* [Problem statement] Repeat the whole listing exactly as it appears.

* [Dataset excerpt]
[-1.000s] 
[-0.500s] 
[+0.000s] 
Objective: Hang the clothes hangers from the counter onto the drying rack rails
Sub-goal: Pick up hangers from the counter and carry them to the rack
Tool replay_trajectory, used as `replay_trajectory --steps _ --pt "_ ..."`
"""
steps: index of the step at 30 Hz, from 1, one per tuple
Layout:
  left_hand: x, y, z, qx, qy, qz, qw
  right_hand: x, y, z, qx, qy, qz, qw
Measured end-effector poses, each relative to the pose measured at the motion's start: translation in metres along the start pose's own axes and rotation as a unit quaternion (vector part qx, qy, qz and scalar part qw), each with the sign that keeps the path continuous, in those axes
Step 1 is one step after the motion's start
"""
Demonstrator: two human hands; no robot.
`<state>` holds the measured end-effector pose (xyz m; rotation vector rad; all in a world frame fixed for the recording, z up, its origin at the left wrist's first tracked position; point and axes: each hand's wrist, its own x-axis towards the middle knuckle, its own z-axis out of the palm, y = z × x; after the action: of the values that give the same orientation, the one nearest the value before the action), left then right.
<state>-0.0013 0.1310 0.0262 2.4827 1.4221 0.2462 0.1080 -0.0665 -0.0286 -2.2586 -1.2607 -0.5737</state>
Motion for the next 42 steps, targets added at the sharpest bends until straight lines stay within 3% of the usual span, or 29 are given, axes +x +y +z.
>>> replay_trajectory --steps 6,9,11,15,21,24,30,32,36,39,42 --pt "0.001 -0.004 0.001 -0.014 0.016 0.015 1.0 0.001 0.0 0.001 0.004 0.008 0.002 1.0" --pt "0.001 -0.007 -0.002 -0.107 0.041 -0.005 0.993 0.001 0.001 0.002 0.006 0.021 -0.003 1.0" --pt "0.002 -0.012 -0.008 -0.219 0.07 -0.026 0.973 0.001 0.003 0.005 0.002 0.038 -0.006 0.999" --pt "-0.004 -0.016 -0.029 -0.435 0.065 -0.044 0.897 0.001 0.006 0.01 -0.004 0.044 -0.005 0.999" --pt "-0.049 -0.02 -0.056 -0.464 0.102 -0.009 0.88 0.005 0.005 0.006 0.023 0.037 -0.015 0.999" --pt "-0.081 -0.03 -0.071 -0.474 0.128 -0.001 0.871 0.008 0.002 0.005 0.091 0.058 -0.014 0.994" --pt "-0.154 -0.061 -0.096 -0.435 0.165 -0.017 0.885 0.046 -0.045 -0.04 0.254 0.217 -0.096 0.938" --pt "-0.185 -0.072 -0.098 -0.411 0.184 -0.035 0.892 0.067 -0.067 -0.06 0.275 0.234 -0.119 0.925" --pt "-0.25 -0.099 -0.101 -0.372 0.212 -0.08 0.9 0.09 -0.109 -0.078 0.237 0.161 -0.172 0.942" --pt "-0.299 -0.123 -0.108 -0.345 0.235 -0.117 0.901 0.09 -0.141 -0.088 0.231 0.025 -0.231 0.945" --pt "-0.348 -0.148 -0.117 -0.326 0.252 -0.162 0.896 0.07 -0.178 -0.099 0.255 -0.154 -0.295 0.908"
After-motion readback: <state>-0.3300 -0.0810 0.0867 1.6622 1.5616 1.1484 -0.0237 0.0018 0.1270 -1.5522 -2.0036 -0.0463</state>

* [Response area]
[-1.000s] 
[-0.500s] 
[+0.000s] 
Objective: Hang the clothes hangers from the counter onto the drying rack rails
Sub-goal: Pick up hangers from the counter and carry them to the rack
Tool replay_trajectory, used as `replay_trajectory --steps _ --pt "_ ..."`
"""
steps: index of the step at 30 Hz, from 1, one per tuple
Layout:
  left_hand: x, y, z, qx, qy, qz, qw
  right_hand: x, y, z, qx, qy, qz, qw
Measured end-effector poses, each relative to the pose measured at the motion's start: translation in metres along the start pose's own axes and rotation as a unit quaternion (vector part qx, qy, qz and scalar part qw), each with the sign that keeps the path continuous, in those axes
Step 1 is one step after the motion's start
"""
Demonstrator: two human hands; no robot.
`<state>` holds the measured end-effector pose (xyz m; rotation vector rad; all in a world frame fixed for the recording, z up, its origin at the left wrist's first tracked position; point and axes: each hand's wrist, its own x-axis towards the middle knuckle, its own z-axis out of the palm, y = z × x; after the action: of the values that give the same orientation, the one nearest the value before the action), left then right.
<state>-0.0013 0.1310 0.0262 2.4827 1.4221 0.2462 0.1080 -0.0665 -0.0286 -2.2586 -1.2607 -0.5737</state>
Motion for the next 42 steps, targets added at the sharpest bends until straight lines stay within 3% of the usual span, or 29 are given, axes +x +y +z.
>>> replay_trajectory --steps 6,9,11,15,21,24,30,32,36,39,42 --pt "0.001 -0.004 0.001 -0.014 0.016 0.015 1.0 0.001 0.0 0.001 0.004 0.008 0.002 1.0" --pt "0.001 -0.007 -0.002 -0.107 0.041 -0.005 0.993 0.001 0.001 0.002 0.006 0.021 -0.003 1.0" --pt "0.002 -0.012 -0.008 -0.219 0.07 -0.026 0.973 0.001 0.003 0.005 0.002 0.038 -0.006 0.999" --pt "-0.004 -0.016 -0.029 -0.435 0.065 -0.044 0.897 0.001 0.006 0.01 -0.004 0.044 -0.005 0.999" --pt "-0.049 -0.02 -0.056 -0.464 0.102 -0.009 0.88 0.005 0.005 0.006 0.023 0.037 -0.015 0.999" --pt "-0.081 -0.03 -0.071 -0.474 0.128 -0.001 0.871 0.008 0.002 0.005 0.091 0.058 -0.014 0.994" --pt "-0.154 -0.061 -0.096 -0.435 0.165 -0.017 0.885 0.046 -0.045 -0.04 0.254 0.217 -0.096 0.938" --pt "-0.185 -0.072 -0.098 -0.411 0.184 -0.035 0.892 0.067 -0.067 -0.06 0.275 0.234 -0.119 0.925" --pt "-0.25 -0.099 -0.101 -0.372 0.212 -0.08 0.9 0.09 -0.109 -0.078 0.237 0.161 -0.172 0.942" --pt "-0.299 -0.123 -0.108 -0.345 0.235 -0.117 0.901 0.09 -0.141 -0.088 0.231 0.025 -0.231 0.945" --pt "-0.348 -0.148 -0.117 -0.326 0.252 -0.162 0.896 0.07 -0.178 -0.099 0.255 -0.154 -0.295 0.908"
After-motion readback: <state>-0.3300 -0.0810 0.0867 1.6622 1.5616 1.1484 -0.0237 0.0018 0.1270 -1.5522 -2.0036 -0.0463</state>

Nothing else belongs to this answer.